Selon Gemalto, cette carte permettrait entre-autres “d’avoir l’accès aux services d’Etat en ligne, mais aussi de pouvoir faire des transactions financières de manière simple et sécurisé”. Cette carte pourrait d’ailleurs être transformée en une carte microprocesseur. Celle-ci serait de la taille d’une carte de crédit, elle contiendrait une petite puce électronique qui pourrait traiter et stocker des milliers de bits de données électroniques. Contrairement aux cartes mémoires, qui ne peuvent que stocker des informations, la carte microprocesseur a son propre système d’opération pouvant traiter des données en fonction d’une situation bien précise. Elle est petite et elle est également capable d’interagir avec des ordinateurs et d’autres systèmes automatisés; les données qu’elle contient peuvent d’ailleurs être mise à jour instantanément. Il va sans dire que ce système de carte pourrait être plus qu’une menace pour les libertés individuelles des citoyens koweïtiens si cette puce n’est pas efficacement sécurisée et surtout régulée par la loi.
Tunisie
Le 5 août 2016, un projet de loi de remplacement des carte d’identité actuelle par celles biométriques a été soumis à l’Assemblée tunisienne. Ce projet de loi porte à confusion par son manque de détails concernant le possible contenu de la carte, le manque d’information sur les entités par qui elle va être exploitée et même développée. Plus important encore, les raisons qui justifieraient pourquoi cette carte est si essentielle aux tunisiens manquent.

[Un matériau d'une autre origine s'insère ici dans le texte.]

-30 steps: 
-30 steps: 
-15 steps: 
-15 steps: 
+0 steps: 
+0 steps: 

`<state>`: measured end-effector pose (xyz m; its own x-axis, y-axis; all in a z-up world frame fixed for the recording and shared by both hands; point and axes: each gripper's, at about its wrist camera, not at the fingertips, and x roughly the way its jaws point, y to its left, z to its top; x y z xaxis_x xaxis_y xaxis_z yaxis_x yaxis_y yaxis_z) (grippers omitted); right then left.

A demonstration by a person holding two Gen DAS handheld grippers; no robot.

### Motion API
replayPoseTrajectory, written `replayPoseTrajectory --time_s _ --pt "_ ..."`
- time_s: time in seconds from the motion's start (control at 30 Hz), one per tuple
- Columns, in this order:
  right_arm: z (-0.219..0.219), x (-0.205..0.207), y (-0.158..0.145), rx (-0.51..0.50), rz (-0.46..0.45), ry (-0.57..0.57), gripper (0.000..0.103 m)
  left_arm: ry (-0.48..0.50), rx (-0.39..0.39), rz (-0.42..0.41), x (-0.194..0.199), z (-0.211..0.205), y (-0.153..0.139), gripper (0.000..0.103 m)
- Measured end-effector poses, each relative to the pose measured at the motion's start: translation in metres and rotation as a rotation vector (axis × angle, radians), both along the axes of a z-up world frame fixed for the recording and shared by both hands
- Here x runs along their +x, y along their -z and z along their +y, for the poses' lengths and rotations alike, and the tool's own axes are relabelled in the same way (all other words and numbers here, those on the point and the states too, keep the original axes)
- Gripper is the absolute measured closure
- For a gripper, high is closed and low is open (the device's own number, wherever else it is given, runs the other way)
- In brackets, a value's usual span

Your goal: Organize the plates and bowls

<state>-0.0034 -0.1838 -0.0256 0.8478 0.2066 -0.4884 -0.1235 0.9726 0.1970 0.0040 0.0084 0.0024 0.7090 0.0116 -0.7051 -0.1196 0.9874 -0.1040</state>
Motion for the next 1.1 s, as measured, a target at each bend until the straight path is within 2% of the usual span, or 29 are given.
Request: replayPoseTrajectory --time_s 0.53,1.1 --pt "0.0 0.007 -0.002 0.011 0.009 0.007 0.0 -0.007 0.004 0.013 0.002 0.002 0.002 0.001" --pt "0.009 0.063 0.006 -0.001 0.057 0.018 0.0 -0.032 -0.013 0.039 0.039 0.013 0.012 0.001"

La société civile tunisienne est déjà sur le qui vive et critique fortement cette CIN qui pourrait porter atteinte aux libertés individuelles des citoyens mais aussi créer des coûts énormes aux frais du contribuables, alors que les caisses de l’Etat sont déjà sous pression.
De plus, la loi tunisienne sur la protection des données personnelles de ces citoyens indique que “toute personne a le droit à la protection des données à caractère personnel relatives à sa vie privée comme étant l’un des droits fondamentaux garantis par la constitution et ne peuvent être traitées que dans le cadre de la transparence, la loyauté et le respect de la dignité humaine et conformément aux dispositions de la présente loi,” (Loi organique n°2004-63 du 27 juillet 2004, portant sur la protections des données à caractère personnel). Cette carte en elle-même pourrait alors constituer une possible infraction sérieuses aux droits fondamentaux des citoyens tunisiens et en engendrer d’autres.
Conclusion
Selon les gouvernements, la carte biométrique constituerait un moyen sécurisé de centraliser dans une même base les données privées et sensibles de leurs citoyens. Mais c’est cette même centralisation, ainsi que les entités en charge du traitement de ces données, qui posent problème pour les droits fondamentaux et les libertés. Cette carte correspond presque à un phénomène de mode, puisque tous les pays en voie de développements sont, l’un après l’autre, en train de l’adopter pour des raisons commerciales et au détriment des peuples. Les lois concernant la collection et l’accès aux données personnelles doivent être respectées, ou le cas échéant, développées afin de pouvoir contrer les challenges liés aux risques de divulgation de données personnelles.